→ **Goal of the exercise**: From the first line of the entries below to the line with "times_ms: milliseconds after", give each line again exactly.

→ **Input records**:
== Segment start ==

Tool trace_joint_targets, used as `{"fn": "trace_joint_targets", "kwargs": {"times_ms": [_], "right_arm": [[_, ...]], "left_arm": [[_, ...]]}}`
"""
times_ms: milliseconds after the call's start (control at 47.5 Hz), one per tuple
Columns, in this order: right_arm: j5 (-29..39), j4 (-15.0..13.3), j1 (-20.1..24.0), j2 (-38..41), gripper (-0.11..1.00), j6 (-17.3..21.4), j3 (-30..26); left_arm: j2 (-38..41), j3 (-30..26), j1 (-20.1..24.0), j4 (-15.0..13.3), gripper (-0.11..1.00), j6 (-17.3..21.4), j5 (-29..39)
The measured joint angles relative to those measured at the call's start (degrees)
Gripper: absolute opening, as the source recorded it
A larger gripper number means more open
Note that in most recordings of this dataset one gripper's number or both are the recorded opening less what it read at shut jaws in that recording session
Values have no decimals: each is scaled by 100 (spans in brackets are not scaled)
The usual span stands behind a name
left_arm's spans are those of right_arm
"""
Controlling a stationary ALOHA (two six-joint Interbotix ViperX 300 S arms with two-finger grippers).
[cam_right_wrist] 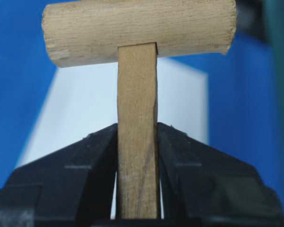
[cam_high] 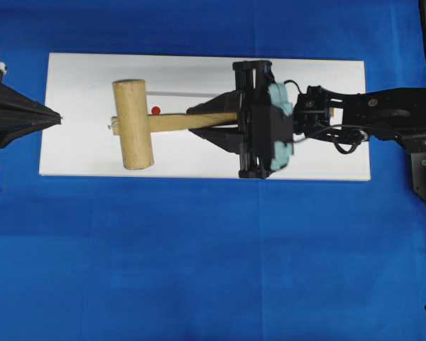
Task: Hit the mark with a hammer.
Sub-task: 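Reach the left gripper toward the mallet head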
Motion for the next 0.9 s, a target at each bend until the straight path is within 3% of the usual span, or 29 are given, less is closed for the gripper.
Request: {"fn": "trace_joint_targets", "kwargs": {"times_ms": [210,421,526,905], "right_arm": [[-475,-44,9,0,10,-1723,9],[-826,-35,35,0,10,-2725,35],[-905,-44,53,0,10,-2936,26],[-932,-44,70,0,10,-2962,26]], "left_arm": [[0,0,0,0,0,-79,0],[0,0,0,0,0,-246,0],[0,0,0,9,0,-299,0],[0,0,123,-9,2,-642,0]]}}
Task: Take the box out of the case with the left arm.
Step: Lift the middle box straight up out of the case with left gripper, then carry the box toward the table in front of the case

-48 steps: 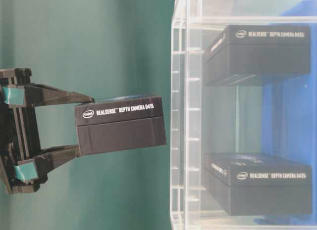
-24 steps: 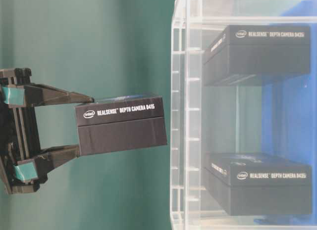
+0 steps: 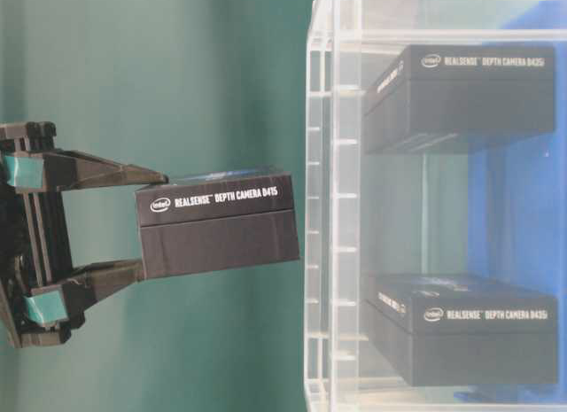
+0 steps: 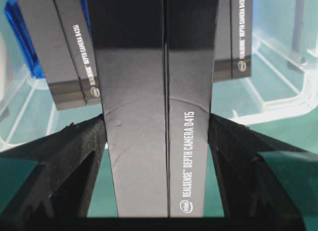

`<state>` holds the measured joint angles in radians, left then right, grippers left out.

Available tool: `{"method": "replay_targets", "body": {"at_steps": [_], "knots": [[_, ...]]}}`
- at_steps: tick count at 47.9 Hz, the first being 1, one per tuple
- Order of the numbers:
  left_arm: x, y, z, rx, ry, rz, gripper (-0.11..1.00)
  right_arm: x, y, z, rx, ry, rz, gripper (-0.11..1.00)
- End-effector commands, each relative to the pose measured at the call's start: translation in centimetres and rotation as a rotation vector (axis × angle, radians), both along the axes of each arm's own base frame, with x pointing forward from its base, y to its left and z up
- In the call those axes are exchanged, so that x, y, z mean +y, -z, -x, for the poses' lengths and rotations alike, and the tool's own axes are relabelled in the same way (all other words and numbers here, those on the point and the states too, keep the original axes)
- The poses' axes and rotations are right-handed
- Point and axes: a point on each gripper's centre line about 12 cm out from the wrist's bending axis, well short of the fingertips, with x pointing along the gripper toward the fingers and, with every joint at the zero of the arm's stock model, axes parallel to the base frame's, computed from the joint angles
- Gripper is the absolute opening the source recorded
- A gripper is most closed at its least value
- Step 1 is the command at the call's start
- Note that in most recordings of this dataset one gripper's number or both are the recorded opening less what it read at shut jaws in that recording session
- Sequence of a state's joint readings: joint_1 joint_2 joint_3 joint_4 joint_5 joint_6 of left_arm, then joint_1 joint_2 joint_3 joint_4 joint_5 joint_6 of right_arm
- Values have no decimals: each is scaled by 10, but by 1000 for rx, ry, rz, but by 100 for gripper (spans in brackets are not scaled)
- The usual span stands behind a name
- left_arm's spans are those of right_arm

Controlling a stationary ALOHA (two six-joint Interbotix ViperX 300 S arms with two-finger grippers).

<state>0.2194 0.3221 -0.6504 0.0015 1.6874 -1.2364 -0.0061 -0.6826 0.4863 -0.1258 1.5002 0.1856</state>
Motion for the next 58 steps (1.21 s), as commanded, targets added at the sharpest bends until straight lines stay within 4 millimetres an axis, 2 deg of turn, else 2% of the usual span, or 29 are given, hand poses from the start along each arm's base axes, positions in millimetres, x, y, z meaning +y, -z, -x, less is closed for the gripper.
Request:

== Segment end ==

→ **Response below**:
Tool trace_joint_targets, used as `{"fn": "trace_joint_targets", "kwargs": {"times_ms": [_], "right_arm": [[_, ...]], "left_arm": [[_, ...]]}}`
"""
times_ms: milliseconds after the call's start (control at 47.5 Hz), one per tuple

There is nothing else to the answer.